Neues Zentrum will Beweise für Russlands Aggression sammeln

Außenansicht von Eurojust nach einer Pressekonferenz über das internationale Zentrum, das zur Verfolgung der russischen Aggression gegen die Ukraine (ICPA) eingerichtet wird, in Den Haag. Foto: epa/Koen Van Weel
Außenansicht von Eurojust nach einer Pressekonferenz über das internationale Zentrum, das zur Verfolgung der russischen Aggression gegen die Ukraine (ICPA) eingerichtet wird, in Den Haag. Foto: epa/Koen Van Weel

DEN HAAG: In Den Haag sollen künftig Beweise für den russischen Angriffskrieg gesammelt werden. Damit könnte eine wichtige juristische Lücke geschlossen und der Weg für ein Sondertribunal bereitet werden.

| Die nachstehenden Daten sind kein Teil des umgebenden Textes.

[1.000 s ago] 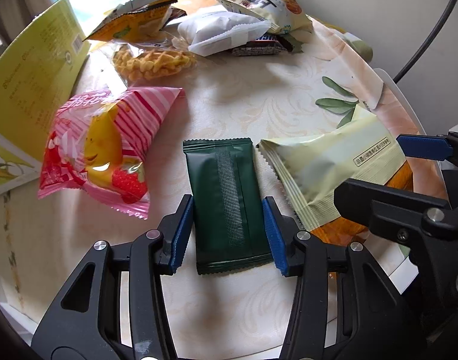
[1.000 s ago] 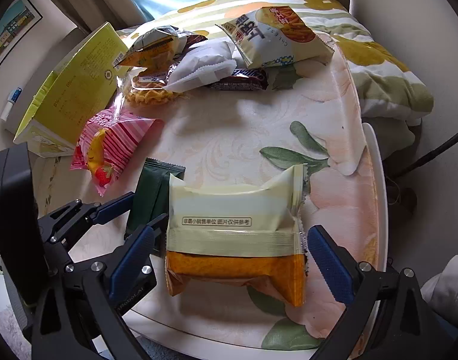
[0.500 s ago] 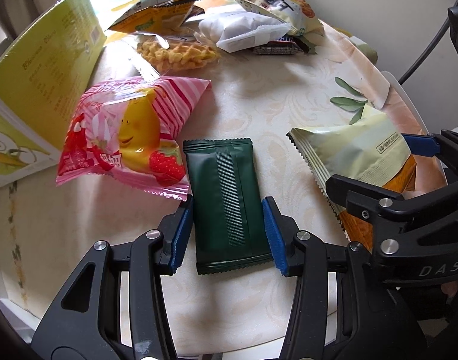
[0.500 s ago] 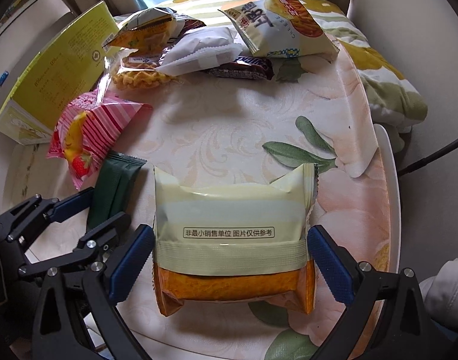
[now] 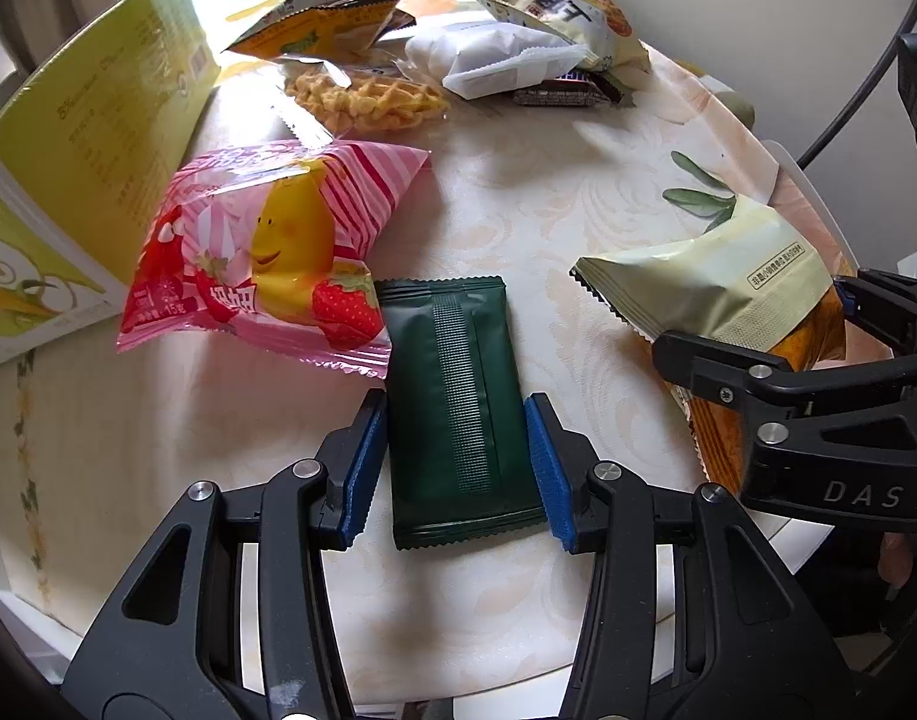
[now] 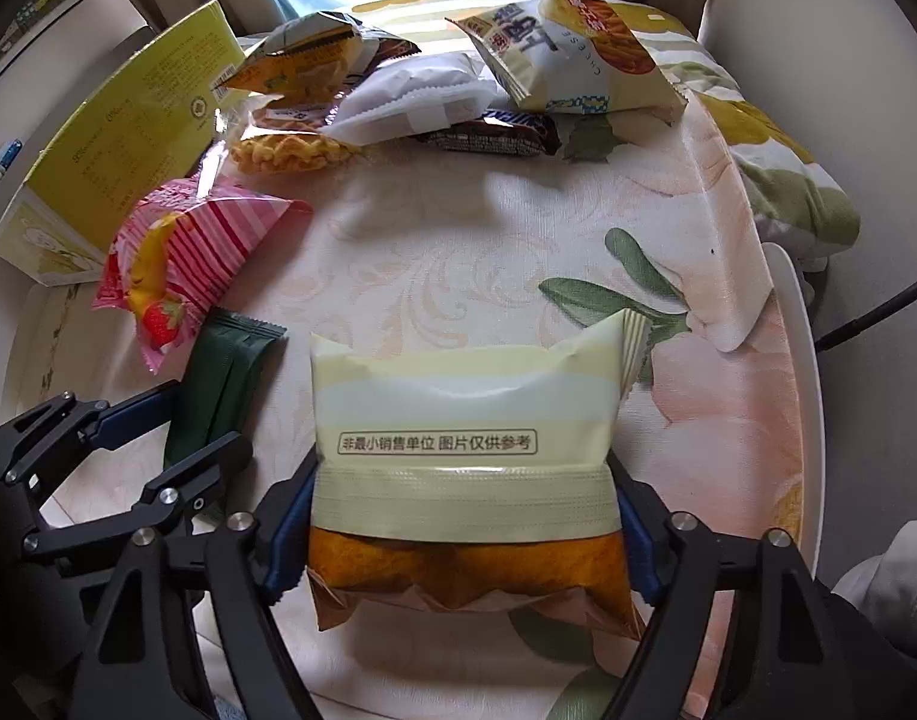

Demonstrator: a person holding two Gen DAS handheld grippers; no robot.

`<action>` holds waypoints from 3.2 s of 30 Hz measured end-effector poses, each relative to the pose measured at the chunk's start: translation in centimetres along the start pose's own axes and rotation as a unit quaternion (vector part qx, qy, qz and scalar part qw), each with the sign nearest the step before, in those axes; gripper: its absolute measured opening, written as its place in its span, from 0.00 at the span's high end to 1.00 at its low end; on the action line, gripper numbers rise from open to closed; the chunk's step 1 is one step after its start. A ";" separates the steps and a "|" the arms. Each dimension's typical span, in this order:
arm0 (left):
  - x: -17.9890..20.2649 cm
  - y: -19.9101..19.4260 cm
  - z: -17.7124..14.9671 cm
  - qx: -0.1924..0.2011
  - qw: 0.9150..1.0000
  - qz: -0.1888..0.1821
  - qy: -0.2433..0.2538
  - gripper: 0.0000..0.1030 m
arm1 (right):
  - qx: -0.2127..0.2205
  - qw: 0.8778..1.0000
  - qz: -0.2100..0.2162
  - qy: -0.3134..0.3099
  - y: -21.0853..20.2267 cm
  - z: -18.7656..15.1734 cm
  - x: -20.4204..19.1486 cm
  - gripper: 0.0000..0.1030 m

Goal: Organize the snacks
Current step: 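Grasp dark green packet with left gripper while right grasps cream-orange bread bag, then carry green packet with left gripper while right carries bread bag, release both into yellow box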

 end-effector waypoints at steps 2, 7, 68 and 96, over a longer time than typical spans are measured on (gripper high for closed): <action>0.1 -0.2 0.0 0.002 1.000 -0.003 -0.001 0.59 | 0.003 1.000 0.007 0.007 -0.3 -0.1 0.1 0.27; 0.7 -1.2 0.2 0.010 1.000 -0.012 -0.004 0.59 | 0.019 1.000 0.004 0.006 -1.8 -0.1 0.1 0.27; -39.1 -1.7 9.6 0.024 0.993 0.048 -0.110 0.00 | 0.036 0.990 0.102 -0.092 4.3 23.2 -30.8 0.26; -41.5 -6.5 7.7 0.052 0.986 0.061 -0.149 0.00 | 0.065 0.987 0.127 -0.068 1.2 20.8 -31.1 0.01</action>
Point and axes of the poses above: each gripper's, at about its wrist camera, not at the fingertips, and y roughly the way its jaws point, x to its right, z to its top, the point moved 7 cm from there along y, roughly the way its jaws point, and after that the axes turned 13 degrees about z, right-handed, at the moved point
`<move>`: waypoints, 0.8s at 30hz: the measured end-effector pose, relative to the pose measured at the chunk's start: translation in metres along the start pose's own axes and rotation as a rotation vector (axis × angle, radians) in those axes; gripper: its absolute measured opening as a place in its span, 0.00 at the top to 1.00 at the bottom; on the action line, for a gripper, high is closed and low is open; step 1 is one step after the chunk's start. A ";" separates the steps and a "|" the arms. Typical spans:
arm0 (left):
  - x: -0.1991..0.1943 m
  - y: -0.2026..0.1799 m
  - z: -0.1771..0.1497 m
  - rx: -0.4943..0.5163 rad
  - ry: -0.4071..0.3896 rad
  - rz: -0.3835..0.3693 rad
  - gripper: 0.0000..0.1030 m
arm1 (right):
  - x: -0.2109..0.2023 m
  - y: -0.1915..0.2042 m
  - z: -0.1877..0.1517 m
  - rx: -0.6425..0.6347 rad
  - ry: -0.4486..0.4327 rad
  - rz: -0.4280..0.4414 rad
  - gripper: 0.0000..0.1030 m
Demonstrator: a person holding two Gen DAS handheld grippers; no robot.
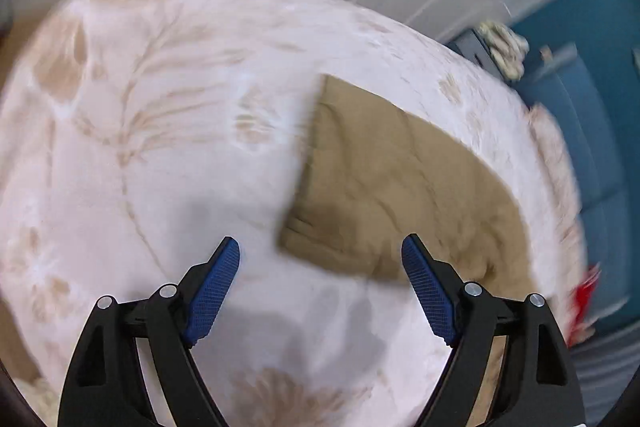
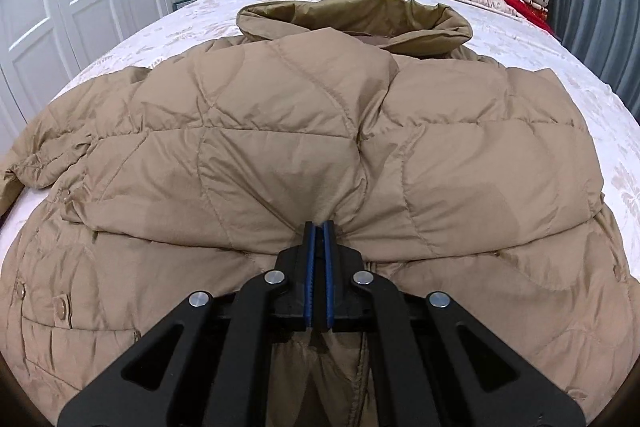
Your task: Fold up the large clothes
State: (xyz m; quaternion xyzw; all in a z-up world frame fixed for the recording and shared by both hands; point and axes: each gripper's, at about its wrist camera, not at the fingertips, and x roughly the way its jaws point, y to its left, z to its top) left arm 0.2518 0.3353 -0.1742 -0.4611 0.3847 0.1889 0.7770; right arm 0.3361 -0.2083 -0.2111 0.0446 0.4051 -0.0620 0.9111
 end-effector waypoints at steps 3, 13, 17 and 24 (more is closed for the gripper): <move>0.004 0.000 0.009 -0.023 -0.006 -0.038 0.22 | 0.000 0.003 0.000 -0.013 -0.003 -0.017 0.98; 0.020 -0.051 0.025 0.135 0.025 -0.091 0.98 | -0.001 0.006 -0.001 -0.012 -0.010 -0.020 0.98; -0.024 -0.108 0.017 0.260 -0.065 -0.202 0.99 | -0.001 0.004 0.000 0.005 -0.014 -0.003 0.98; -0.105 -0.282 -0.065 0.591 -0.089 -0.517 0.99 | -0.012 0.000 0.002 0.031 -0.034 0.016 0.96</move>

Westliche Staaten setzen ein weiteres klares Zeichen zur strafrechtlichen Verfolgung Russlands wegen des Angriffskriegs in der Ukraine: Am Montag eröffnete die EU-Justizbehörde Eurojust zusammen mit Partnern in Den Haag ein internationales Strafverfolgungszentrum, wo Beweise speziell zur Verfolgung russischer «Aggression» gesammelt und gezielt Anklagen gegen mutmaßliche Täter vorbereitet werden sollen. «Wir werden nichts unversucht lassen, um Putin und seine Handlanger zur Rechenschaft zu ziehen», sagte EU-Kommissionspräsidentin Ursula von der Leyen. Das Zentrum werde eine Schlüsselrolle dabei spielen, dass die Täter auch wegen des Verbrechens der Aggression vor Gericht gestellt werden können.

Bereits kurz nach der russischen Invasion in die Ukraine im Februar 2022 wurde die Welt aufgeschreckt von Berichten über Kriegsverbrechen - Folter, Vergewaltigungen, Morde. Die ukrainische Staatsanwaltschaft stellte bis heute mehr als 70.000 mutmaßliche Kriegsverbrechen fest, es wurden mehr als 300 Anklagen erhoben und auch bereits Urteile gefällt. In 17 weiteren Ländern laufen ebenfalls strafrechtliche Ermittlungen.

Der Internationale Strafgerichtshof mit Sitz in Den Haag leitete kurz nach der russischen Invasion Ermittlungen zu Kriegsverbrechen ein. Chefankläger Karim Khan schickte die größte Gruppe an Ermittlern ins Kriegsgebiet, die der Gerichtshof je entsandt hatte. Außerdem wurde ein eigenes Büro in Kiew eröffnet. Khan erließ auch bereits Haftbefehle gegen den russischen Präsidenten Wladimir Putin sowie die russische Kinderrechtsbeauftragte wegen der mutmaßlichen Verschleppung von ukrainischen Kindern nach Russland.

Russland erkennt das Weltstrafgericht allerdings nicht an. Auch die Ukraine ist zwar kein Vertragsstaat, aber hatte in der Vergangenheit die Zuständigkeit des Gerichts anerkannt. Daher darf das Gericht nun auch zu Verbrechen auf ukrainischem Grundgebiet ermitteln. Doch das gilt nur für Kriegsverbrechen, Verbrechen gegen die Menschlichkeit und Völkermord - aber nicht für den Straftatbestand der Aggression.

Hier soll nun das neu gegründete Zentrum ansetzen und die Lücke schließen. Beteiligt sind die Ukraine, mehrere EU-Staaten, aber auch der Internationale Strafgerichtshof. Unterstützt wird das Projekt von den USA und der EU-Kommission. Im Zentrum sollen Hinweise zur Planung, Vorbereitung und Durchführung der russischen Aggression gebündelt werden, damit später bei einem möglichen Prozess die Ankläger davon profitieren können. Das könnten nationale Gerichtsverfahren sein, aber unter Umständen auch ein Sondertribunal, das immer wieder von der Ukraine gefordert und auch von der Bundesregierung unterstützt wird. Die Einrichtung eines solchen Tribunals gilt bislang als rechtlich schwierig.